China, Russia to hold joint naval drills
Get the Geopolitics newsletter
Daily geopolitics — wars, elections, sanctions, the diplomatic moves that move markets. Free.
- China and Russia announced the annual "Joint Sea-2026" drills will run July 6–13 in the Yellow Sea off Qingdao, with forces from both sides already in port and a follow-on joint maritime patrol in the Pacific planned afterward.
- China's Northern Theater Command listed two destroyers, a frigate, a submarine, a supply ship and a rescue vessel; the Russian Pacific Fleet said it sent one cruiser, a corvette, a diesel submarine and a rescue vessel.
- The exercises will cover reconnaissance, air and missile defence, surface strikes, anti-submarine warfare, artillery drills and joint rescue operations, according to statements from both militaries.
- Russian Rear Admiral Sergei Sinko told a Qingdao ceremony that "Joint Sea-2026" is aimed at "strengthening the strategic partnership" and ensuring regional "peace and stability," per TASS.
- The drills come roughly two months after Putin visited China, where Putin called bilateral ties "unprecedentedly high" and Xi Jinping described an "unyielding" partnership.
- Beijing has never condemned Russia's 2022 invasion of Ukraine and insists it is a neutral party calling for peace talks, though many Western allies believe China has materially supported Moscow's war effort.

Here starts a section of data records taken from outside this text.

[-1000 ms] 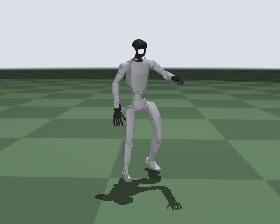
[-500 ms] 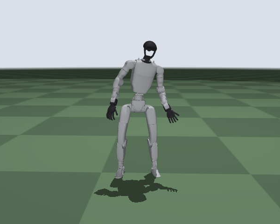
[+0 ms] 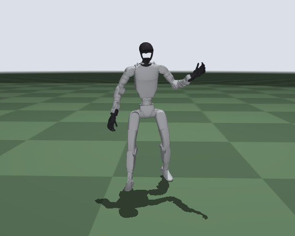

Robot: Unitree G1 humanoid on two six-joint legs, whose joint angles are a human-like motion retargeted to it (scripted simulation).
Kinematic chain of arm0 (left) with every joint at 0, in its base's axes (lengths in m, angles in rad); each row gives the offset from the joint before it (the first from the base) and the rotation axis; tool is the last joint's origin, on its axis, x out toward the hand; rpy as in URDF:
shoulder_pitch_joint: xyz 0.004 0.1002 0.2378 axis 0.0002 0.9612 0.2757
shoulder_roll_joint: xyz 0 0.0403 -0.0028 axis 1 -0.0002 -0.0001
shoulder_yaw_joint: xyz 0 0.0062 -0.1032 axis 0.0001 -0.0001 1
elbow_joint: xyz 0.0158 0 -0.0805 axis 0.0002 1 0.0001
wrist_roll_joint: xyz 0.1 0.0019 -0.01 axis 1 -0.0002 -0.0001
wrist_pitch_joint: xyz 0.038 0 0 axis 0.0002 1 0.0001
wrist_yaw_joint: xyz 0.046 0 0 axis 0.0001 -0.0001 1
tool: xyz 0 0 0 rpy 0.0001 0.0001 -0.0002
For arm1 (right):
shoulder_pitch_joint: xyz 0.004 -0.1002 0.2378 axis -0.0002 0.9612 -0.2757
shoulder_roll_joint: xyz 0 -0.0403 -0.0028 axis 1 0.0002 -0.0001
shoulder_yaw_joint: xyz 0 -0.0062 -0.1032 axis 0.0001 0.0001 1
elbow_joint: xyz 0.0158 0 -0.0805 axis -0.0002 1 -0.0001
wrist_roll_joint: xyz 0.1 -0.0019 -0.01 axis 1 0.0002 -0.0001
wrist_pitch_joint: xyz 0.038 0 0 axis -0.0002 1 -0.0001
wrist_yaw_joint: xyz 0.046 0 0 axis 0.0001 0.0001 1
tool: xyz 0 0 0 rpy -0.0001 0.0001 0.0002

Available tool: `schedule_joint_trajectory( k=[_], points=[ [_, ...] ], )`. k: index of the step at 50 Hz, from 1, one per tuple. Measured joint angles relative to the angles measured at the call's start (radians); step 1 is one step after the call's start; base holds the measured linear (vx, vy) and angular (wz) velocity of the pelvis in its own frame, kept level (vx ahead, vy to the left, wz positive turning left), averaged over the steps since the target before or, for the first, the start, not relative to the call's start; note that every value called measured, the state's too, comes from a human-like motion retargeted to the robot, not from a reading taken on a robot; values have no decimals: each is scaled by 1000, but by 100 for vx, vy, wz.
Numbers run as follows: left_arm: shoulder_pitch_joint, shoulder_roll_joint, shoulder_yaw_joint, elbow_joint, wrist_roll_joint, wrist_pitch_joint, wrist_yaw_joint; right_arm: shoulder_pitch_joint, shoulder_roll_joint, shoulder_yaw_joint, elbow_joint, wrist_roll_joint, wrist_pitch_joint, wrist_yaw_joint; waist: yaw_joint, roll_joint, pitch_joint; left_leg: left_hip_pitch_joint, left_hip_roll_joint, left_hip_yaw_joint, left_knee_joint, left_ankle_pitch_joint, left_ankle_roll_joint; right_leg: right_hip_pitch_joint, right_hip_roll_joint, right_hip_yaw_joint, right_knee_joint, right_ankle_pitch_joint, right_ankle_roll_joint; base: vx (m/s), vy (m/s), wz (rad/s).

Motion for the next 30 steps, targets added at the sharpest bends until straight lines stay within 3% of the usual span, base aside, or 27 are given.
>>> schedule_joint_trajectory(
  k=[5, 9, 13, 17, 22, 25, 30],
  points=[
    [-154, 133, -135, -23, 519, 194, 82, -5, -46, 54, -38, -14, -27, 47, -3, 7, -4, -178, -34, -49, 352, 40, -5, 61, -4, 51, -13, -27, 15, 33, -13, -57],
    [-305, 126, -327, 10, 692, 309, -51, -32, -64, 94, -60, -26, -26, 138, 28, -9, -4, -261, -59, 0, 362, -25, 9, 66, -18, 107, 3, -48, 49, 31, -3, -80],
    [-446, 69, -532, 92, 855, 387, -184, -90, -57, 139, -60, -44, -22, 99, 67, -34, 1, -319, -75, 45, 167, -23, 31, 79, -26, 156, -56, -35, 67, 27, 2, -72],
    [-585, 28, -836, 354, 1068, 424, -223, -135, -39, 201, -42, -14, -46, 41, 101, -52, 2, -290, -98, 1, -191, 18, 15, 107, -13, 190, -77, -52, 85, 35, 9, -66],
    [-659, -144, -1187, 848, 1348, 424, -147, -132, 20, 248, -22, -21, -99, -39, 136, -74, -6, -187, -75, -94, -459, 215, -35, 180, 35, 220, -53, -116, 62, 44, 16, -50],
    [-596, -227, -1238, 1047, 1394, 447, -31, -122, 54, 264, -31, -21, -114, -72, 141, -127, -19, -165, -81, -115, -434, 235, -15, 171, 32, 231, 32, -154, 43, 45, 19, -27],
    [-375, -232, -1068, 1027, 1182, 430, 137, -72, 97, 214, -70, 11, -121, -133, 166, -173, -6, -104, -65, -82, -376, 147, 17, 52, 16, 161, 372, -107, -23, 41, 19, -30]
  ],
)
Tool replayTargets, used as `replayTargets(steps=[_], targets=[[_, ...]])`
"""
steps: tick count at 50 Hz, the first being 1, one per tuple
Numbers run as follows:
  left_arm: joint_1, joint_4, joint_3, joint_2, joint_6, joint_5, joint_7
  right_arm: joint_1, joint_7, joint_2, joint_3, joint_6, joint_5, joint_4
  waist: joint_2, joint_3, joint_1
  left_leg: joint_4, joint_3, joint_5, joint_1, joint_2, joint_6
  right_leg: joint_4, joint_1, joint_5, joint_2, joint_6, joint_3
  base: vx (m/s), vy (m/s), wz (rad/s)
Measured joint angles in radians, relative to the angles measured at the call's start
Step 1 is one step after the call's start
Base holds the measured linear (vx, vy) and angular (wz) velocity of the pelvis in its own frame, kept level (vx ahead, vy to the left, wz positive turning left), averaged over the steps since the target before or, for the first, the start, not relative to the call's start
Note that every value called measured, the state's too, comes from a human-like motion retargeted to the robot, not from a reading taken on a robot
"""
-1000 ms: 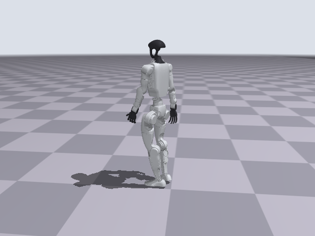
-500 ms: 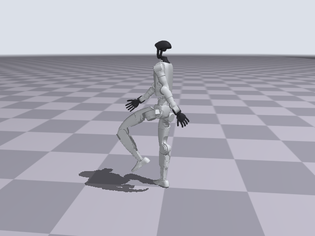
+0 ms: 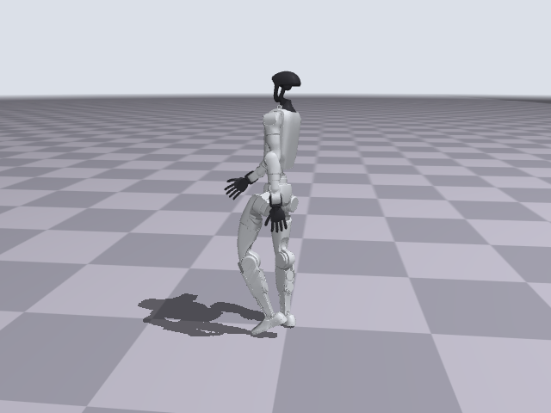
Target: Upper body actions
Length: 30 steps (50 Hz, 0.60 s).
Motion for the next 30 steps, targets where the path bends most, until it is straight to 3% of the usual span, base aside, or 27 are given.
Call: replayTargets(steps=[2, 5, 11, 16, 18, 20, 23, 26, 30], targets=[[-0.015, -0.007, 0.001, 0.012, -0.002, -0.015, 0.017, 0.03, -0.005, -0.006, 0.008, -0.001, -0.015, 0.007, 0.015, -0.022, -0.037, -0.162, -0.014, -0.001, 0.095, -0.037, -0.009, 0.001, 0.0, -0.006, 0.018, 0.004, -0.013, 0.22, 0.02, 0.36], [-0.046, -0.006, -0.003, 0.025, -0.001, -0.04, 0.028, 0.066, -0.001, -0.022, 0.01, -0.003, -0.037, 0.015, 0.043, -0.04, -0.079, -0.379, -0.015, -0.103, 0.204, -0.067, -0.017, 0.006, 0.002, -0.013, 0.052, 0.007, -0.025, 0.23, 0.02, 0.25], [-0.158, 0.046, -0.048, 0.03, 0.006, -0.073, 0.086, 0.15, 0.034, -0.102, -0.054, 0.013, -0.11, 0.0, 0.072, -0.047, -0.177, -0.546, -0.088, -0.186, 0.242, -0.099, 0.06, 0.035, 0.002, -0.036, 0.058, 0.037, -0.093, 0.23, 0.02, 0.67], [-0.282, 0.093, -0.113, 0.023, 0.007, -0.071, 0.117, 0.259, 0.039, -0.154, -0.164, 0.032, -0.118, 0.006, 0.045, 0.018, -0.195, -0.528, -0.122, -0.192, 0.244, -0.104, 0.093, 0.177, -0.03, -0.025, 0.01, 0.066, -0.131, 0.23, -0.08, 0.32], [-0.307, 0.083, -0.151, 0.01, 0.0, -0.086, 0.104, 0.311, 0.019, -0.17, -0.215, 0.033, -0.102, 0.038, 0.031, 0.045, -0.178, -0.52, -0.115, -0.197, 0.258, -0.1, 0.104, 0.279, -0.059, 0.063, -0.016, 0.07, -0.145, 0.34, -0.08, -0.24], [-0.337, 0.062, -0.167, -0.015, -0.001, -0.138, 0.068, 0.354, 0.012, -0.189, -0.26, 0.043, -0.096, 0.082, 0.039, 0.063, -0.166, -0.519, -0.1, -0.199, 0.257, -0.077, 0.114, 0.457, -0.146, 0.229, -0.066, 0.09, -0.154, 0.18, -0.03, -0.6], [-0.394, 0.028, -0.106, -0.07, -0.032, -0.279, 0.051, 0.416, 0.005, -0.235, -0.282, 0.066, -0.111, 0.143, 0.049, 0.087, -0.167, -0.521, -0.044, -0.196, 0.243, -0.055, 0.127, 0.748, -0.364, 0.415, -0.09, 0.065, -0.039, 0.01, 0.04, -0.92], [-0.498, -0.043, -0.115, -0.084, -0.064, -0.429, 0.049, 0.469, -0.018, -0.289, -0.289, 0.073, -0.159, 0.196, 0.065, 0.162, -0.25, -0.513, -0.034, -0.192, 0.247, -0.057, 0.152, 1.085, -0.562, 0.33, -0.185, -0.017, -0.046, -0.17, 0.16, -0.1], [-0.649, -0.221, -0.146, -0.091, -0.101, -0.366, 0.102, 0.53, -0.06, -0.361, -0.329, 0.135, -0.23, 0.308, 0.069, 0.266, -0.415, -0.524, -0.101, -0.172, 0.28, -0.076, 0.186, 1.4, -0.805, 0.237, -0.263, -0.073, -0.022, -0.14, 0.19, 0.93]])
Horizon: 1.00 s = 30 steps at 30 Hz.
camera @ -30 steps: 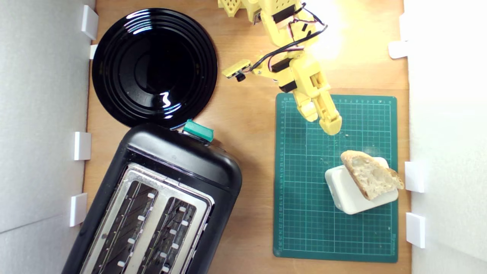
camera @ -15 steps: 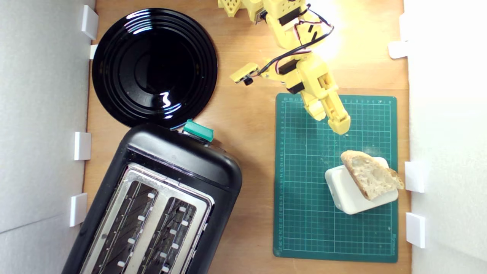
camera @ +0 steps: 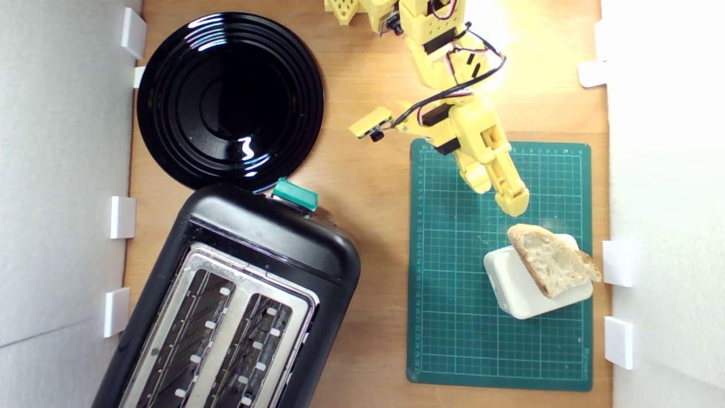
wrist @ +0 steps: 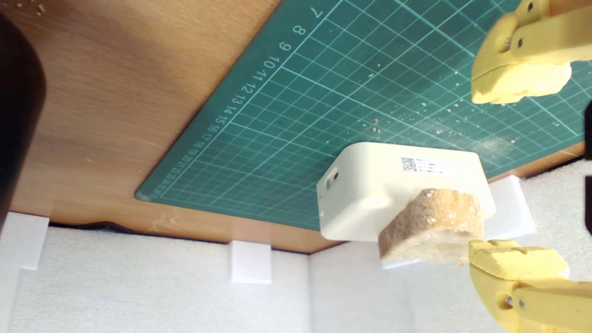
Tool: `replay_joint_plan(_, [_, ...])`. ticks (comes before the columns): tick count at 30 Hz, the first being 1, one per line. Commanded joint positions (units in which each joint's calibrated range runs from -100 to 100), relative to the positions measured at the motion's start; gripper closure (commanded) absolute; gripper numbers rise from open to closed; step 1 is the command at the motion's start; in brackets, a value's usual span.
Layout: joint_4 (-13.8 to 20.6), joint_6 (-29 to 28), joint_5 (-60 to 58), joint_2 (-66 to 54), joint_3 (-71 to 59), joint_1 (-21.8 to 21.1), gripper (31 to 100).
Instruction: Pick bread and place in toaster
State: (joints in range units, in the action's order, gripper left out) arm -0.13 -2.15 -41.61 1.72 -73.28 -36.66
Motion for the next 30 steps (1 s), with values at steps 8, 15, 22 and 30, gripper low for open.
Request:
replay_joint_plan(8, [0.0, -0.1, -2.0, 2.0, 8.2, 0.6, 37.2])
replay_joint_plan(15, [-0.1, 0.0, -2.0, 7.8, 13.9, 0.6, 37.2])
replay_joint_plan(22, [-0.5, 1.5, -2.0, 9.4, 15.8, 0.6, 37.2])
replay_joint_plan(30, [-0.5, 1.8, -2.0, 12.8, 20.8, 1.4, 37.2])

- The "Joint Sea" series has been held since 2012; last year's edition near Vladivostok was also followed by joint Pacific patrols.
Why it matters: Western governments view the deepening China-Russia military partnership with suspicion as Moscow's war grinds on, and the post-exercise Pacific patrol extends the drills' operational reach beyond a routine Yellow Sea show of force. Beijing's insistence on neutrality sits in tension with allied assessments that it backs Russia's war effort — making each "Joint Sea" iteration a credibility test for both capitals.